- YOUR ASSIGNMENT
Write out, word for word, only the lines from the one with "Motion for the" to the end of the data below.

- SUPPLIED DATA
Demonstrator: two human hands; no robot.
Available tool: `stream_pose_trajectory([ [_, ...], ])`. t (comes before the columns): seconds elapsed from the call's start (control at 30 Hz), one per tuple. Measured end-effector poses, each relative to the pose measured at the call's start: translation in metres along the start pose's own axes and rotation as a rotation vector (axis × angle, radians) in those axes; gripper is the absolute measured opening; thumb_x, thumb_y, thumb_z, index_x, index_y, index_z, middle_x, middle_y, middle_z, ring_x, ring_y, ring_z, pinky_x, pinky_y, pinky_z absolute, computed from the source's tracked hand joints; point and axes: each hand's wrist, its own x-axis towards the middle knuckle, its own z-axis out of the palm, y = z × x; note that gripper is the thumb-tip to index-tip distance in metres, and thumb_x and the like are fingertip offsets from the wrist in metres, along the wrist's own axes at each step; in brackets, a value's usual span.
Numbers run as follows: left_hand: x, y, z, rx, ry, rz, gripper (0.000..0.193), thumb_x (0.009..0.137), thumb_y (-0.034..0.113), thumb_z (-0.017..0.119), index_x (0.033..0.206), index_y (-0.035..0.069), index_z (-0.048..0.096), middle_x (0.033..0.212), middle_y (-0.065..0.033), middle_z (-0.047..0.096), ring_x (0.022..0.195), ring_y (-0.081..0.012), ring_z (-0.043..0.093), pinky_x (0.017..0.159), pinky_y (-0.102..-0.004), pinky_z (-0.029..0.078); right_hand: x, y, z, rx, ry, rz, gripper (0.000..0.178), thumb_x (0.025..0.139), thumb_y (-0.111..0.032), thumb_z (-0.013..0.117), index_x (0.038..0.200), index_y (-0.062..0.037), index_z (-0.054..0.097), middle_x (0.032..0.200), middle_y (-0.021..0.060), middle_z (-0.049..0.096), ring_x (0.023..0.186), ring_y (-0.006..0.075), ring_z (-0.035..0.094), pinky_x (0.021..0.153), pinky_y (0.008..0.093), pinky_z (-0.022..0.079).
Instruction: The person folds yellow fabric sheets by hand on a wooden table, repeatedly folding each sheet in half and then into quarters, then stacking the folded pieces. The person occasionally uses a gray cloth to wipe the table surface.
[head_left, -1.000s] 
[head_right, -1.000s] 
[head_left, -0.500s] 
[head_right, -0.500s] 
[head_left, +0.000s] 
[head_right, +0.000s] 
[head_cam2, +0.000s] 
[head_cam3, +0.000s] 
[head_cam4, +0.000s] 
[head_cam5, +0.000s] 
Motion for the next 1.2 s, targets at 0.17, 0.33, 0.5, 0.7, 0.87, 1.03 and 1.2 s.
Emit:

- THE COMPLETED TASK
Motion for the next 1.2 s, targets at 0.17, 0.33, 0.5, 0.7, 0.87, 1.03 and 1.2 s.
Emit:

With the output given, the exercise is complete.